§ **Material provided**:
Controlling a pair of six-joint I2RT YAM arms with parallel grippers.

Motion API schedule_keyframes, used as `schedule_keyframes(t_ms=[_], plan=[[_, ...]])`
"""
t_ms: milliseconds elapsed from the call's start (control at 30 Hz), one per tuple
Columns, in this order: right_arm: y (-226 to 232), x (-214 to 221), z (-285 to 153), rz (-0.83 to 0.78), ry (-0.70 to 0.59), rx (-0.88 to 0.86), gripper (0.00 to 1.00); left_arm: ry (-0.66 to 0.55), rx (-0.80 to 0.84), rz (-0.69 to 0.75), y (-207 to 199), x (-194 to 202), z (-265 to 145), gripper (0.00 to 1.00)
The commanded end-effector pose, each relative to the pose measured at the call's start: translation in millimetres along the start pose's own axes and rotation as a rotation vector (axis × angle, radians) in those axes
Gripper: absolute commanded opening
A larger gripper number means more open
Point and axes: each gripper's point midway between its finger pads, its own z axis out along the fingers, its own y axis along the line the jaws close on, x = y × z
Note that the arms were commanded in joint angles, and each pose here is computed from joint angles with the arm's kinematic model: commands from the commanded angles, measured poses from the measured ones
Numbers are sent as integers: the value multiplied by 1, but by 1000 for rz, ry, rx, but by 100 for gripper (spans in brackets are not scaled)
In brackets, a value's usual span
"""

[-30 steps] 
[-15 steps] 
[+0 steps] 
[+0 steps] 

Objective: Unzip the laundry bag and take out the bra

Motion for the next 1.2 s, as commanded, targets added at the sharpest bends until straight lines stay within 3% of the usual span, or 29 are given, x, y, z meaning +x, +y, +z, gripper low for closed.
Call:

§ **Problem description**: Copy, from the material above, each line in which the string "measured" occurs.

§ **Task response**:
The commanded end-effector pose, each relative to the pose measured at the call's start: translation in millimetres along the start pose's own axes and rotation as a rotation vector (axis × angle, radians) in those axes
Note that the arms were commanded in joint angles, and each pose here is computed from joint angles with the arm's kinematic model: commands from the commanded angles, measured poses from the measured ones

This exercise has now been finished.